> **Task requirements**
For the entries below, the expected answer is the line with "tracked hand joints", the line with "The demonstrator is", and every line between them, exactly as written, and nothing more.
--------------------------------
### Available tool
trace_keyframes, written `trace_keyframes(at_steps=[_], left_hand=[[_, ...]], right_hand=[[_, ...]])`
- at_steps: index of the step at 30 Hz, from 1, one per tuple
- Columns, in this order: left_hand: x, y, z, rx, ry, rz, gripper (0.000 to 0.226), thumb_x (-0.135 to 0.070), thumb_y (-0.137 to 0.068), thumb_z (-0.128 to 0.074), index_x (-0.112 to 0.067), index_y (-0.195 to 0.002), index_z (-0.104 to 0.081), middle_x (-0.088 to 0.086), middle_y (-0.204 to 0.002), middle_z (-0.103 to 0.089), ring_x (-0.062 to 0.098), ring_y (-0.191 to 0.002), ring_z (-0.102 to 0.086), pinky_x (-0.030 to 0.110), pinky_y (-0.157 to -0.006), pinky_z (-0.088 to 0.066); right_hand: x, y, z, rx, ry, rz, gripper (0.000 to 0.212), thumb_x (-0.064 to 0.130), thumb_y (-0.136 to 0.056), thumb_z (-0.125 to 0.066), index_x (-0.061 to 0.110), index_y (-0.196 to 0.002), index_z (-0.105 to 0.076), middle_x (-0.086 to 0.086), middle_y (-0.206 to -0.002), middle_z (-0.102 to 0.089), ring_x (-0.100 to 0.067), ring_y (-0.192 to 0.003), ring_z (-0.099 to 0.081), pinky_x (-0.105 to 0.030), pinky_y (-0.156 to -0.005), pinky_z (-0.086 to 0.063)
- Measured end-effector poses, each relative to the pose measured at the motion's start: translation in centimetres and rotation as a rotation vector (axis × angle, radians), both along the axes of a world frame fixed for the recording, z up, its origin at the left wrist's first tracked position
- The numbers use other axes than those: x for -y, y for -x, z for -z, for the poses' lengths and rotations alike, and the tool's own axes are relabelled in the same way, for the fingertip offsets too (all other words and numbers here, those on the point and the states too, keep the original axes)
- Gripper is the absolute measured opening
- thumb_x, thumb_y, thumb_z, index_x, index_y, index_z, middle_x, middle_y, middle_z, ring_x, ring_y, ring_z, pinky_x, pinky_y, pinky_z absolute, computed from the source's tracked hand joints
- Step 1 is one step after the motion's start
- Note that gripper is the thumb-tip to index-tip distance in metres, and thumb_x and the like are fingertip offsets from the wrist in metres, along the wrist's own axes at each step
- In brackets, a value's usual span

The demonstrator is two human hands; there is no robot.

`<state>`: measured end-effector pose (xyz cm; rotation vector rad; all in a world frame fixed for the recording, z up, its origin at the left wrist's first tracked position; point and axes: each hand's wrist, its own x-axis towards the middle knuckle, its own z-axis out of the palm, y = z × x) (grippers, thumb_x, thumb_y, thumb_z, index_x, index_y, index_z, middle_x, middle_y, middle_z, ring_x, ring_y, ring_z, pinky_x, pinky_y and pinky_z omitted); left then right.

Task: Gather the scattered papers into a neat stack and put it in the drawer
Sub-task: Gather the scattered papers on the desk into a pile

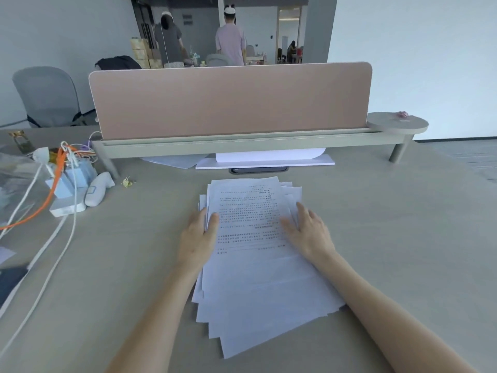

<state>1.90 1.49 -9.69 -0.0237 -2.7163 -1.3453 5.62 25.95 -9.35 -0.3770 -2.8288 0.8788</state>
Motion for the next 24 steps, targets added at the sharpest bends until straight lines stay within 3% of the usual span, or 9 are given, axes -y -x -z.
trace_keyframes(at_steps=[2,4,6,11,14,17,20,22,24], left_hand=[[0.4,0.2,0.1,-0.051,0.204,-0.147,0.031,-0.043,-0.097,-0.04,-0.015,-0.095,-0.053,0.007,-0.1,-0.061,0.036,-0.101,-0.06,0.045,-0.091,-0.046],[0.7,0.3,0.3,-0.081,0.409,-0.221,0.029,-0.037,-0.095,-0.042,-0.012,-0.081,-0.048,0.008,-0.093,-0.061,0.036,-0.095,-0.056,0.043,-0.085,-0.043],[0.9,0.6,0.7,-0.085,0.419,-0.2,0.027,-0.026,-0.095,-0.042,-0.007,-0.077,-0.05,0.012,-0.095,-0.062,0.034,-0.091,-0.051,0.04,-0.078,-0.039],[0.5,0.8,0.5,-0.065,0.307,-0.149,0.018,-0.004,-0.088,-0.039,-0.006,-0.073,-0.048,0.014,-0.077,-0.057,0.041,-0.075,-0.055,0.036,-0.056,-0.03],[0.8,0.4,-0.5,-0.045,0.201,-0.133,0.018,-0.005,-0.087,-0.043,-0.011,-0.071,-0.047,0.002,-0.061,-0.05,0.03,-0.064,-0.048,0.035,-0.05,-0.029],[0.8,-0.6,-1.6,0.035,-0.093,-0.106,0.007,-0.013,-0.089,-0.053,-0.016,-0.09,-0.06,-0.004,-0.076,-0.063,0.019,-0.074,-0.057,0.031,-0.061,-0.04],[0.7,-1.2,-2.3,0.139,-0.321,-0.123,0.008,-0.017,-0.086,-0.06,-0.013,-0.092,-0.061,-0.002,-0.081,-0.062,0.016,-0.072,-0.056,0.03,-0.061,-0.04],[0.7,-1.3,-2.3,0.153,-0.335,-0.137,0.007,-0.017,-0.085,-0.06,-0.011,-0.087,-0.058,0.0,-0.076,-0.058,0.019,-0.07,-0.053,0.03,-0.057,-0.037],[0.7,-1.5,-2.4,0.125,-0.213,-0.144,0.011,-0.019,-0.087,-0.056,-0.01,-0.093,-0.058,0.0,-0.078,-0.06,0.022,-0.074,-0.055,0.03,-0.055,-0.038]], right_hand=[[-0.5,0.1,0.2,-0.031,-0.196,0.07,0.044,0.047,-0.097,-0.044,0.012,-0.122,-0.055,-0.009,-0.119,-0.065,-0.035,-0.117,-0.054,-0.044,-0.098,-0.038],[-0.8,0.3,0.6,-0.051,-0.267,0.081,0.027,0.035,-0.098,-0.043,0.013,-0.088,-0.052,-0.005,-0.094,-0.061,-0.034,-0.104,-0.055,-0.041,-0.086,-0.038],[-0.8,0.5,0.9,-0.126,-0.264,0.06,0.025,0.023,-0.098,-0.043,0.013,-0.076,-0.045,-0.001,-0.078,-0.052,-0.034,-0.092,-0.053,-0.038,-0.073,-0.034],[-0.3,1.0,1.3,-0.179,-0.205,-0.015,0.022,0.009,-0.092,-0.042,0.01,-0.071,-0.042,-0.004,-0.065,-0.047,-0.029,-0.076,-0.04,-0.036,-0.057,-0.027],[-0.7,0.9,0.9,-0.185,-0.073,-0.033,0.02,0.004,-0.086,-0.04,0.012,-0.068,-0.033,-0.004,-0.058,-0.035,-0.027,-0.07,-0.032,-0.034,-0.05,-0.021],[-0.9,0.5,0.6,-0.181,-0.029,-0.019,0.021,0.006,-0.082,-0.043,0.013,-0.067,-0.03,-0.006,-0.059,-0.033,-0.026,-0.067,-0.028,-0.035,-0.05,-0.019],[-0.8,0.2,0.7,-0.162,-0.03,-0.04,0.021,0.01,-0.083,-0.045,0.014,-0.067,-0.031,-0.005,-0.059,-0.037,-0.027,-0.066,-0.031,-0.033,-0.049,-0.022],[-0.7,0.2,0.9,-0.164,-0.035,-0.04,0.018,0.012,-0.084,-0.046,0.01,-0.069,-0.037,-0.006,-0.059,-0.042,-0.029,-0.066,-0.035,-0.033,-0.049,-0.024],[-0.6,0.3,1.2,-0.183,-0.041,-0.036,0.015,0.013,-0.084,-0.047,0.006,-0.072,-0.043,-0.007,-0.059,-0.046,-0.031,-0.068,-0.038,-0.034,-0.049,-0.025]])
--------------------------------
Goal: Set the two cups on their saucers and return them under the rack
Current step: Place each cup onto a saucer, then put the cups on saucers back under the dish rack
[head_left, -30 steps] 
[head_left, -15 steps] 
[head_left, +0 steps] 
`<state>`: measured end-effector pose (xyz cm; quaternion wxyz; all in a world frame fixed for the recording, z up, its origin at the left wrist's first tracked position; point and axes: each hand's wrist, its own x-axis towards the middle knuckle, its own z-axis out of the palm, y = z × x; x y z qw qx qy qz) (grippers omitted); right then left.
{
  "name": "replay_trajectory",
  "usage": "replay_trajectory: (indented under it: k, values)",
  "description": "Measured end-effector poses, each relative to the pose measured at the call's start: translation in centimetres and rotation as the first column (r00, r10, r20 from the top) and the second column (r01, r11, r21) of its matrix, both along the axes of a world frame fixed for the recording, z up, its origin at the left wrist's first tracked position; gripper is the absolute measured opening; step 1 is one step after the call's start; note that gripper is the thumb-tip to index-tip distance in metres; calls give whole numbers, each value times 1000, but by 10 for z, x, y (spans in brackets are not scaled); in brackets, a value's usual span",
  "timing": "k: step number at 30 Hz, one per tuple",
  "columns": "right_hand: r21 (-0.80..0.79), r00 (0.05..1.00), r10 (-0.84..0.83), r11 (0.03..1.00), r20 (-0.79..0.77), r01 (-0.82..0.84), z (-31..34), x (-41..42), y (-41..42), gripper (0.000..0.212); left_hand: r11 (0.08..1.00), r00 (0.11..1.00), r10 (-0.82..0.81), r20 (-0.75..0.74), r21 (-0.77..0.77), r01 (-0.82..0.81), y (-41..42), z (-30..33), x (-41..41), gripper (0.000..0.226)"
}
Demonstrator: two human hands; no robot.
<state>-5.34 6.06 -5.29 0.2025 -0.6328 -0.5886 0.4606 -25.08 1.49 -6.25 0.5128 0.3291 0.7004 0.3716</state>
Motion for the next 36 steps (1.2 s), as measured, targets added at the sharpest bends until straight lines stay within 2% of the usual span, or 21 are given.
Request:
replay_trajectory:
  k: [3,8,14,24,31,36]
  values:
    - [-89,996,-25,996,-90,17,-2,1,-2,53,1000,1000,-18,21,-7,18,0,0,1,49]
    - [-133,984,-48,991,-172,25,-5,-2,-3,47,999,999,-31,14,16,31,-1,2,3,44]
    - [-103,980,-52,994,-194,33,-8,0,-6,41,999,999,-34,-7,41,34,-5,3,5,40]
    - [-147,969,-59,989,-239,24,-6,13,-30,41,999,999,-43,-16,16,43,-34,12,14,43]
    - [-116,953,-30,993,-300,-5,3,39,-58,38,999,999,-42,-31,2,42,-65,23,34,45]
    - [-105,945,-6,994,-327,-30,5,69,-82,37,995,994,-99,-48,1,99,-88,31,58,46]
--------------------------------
> **Answer below**
- thumb_x, thumb_y, thumb_z, index_x, index_y, index_z, middle_x, middle_y, middle_z, ring_x, ring_y, ring_z, pinky_x, pinky_y, pinky_z absolute, computed from the source's tracked hand joints
- Step 1 is one step after the motion's start
- Note that gripper is the thumb-tip to index-tip distance in metres, and thumb_x and the like are fingertip offsets from the wrist in metres, along the wrist's own axes at each step
- In brackets, a value's usual span

The demonstrator is two human hands; there is no robot.

Nothing remains to be answered in this exercise.